● **Your instructions**
Word for word, give the listing below again.
*** Begin section ***
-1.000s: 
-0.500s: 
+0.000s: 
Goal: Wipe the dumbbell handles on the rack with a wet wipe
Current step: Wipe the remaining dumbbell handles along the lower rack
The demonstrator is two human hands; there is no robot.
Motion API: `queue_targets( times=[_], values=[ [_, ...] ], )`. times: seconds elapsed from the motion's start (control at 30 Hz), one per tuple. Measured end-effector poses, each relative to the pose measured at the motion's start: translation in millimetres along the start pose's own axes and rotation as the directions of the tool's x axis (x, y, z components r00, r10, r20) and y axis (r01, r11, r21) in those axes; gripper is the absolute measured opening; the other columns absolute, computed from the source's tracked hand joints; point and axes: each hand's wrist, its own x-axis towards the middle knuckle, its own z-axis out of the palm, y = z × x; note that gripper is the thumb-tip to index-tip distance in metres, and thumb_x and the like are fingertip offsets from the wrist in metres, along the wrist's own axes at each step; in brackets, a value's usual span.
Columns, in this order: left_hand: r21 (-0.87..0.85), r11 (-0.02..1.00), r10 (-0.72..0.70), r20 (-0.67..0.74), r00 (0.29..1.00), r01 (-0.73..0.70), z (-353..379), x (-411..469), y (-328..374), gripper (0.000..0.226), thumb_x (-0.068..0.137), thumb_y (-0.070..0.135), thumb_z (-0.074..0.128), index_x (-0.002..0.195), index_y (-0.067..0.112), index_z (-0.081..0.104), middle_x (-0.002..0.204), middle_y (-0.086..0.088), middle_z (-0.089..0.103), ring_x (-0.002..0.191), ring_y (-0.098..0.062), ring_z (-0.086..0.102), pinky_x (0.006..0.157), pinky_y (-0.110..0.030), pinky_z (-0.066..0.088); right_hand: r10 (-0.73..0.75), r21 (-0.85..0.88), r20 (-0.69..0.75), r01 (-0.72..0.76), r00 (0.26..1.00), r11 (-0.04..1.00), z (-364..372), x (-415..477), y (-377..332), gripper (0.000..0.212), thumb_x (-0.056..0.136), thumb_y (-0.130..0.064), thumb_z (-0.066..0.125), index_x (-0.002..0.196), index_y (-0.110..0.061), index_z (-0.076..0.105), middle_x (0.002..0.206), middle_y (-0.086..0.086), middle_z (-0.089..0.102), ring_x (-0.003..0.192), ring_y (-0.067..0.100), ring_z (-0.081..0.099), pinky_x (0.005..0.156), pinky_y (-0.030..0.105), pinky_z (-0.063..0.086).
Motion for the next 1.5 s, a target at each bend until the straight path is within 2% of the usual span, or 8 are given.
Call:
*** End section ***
● **Result of this task**
-1.000s: 
-0.500s: 
+0.000s: 
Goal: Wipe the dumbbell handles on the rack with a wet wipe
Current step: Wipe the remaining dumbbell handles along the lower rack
The demonstrator is two human hands; there is no robot.
Motion API: `queue_targets( times=[_], values=[ [_, ...] ], )`. times: seconds elapsed from the motion's start (control at 30 Hz), one per tuple. Measured end-effector poses, each relative to the pose measured at the motion's start: translation in millimetres along the start pose's own axes and rotation as the directions of the tool's x axis (x, y, z components r00, r10, r20) and y axis (r01, r11, r21) in those axes; gripper is the absolute measured opening; the other columns absolute, computed from the source's tracked hand joints; point and axes: each hand's wrist, its own x-axis towards the middle knuckle, its own z-axis out of the palm, y = z × x; note that gripper is the thumb-tip to index-tip distance in metres, and thumb_x and the like are fingertip offsets from the wrist in metres, along the wrist's own axes at each step; in brackets, a value's usual span.
Columns, in this order: left_hand: r21 (-0.87..0.85), r11 (-0.02..1.00), r10 (-0.72..0.70), r20 (-0.67..0.74), r00 (0.29..1.00), r01 (-0.73..0.70), z (-353..379), x (-411..469), y (-328..374), gripper (0.000..0.226), thumb_x (-0.068..0.137), thumb_y (-0.070..0.135), thumb_z (-0.074..0.128), index_x (-0.002..0.195), index_y (-0.067..0.112), index_z (-0.081..0.104), middle_x (-0.002..0.204), middle_y (-0.086..0.088), middle_z (-0.089..0.103), ring_x (-0.002..0.191), ring_y (-0.098..0.062), ring_z (-0.086..0.102), pinky_x (0.006..0.157), pinky_y (-0.110..0.030), pinky_z (-0.066..0.088); right_hand: r10 (-0.73..0.75), r21 (-0.85..0.88), r20 (-0.69..0.75), r01 (-0.72..0.76), r00 (0.26..1.00), r11 (-0.04..1.00), z (-364..372), x (-415..477), y (-377..332), gripper (0.000..0.212), thumb_x (-0.056..0.136), thumb_y (-0.130..0.064), thumb_z (-0.066..0.125), index_x (-0.002..0.196), index_y (-0.110..0.061), index_z (-0.076..0.105), middle_x (0.002..0.206), middle_y (-0.086..0.086), middle_z (-0.089..0.102), ring_x (-0.003..0.192), ring_y (-0.067..0.100), ring_z (-0.081..0.099), pinky_x (0.005..0.156), pinky_y (-0.030..0.105), pinky_z (-0.063..0.086).
Motion for the next 1.5 s, a target at each bend until the straight path is within 2% of the usual span, or 8 are given.
Call:

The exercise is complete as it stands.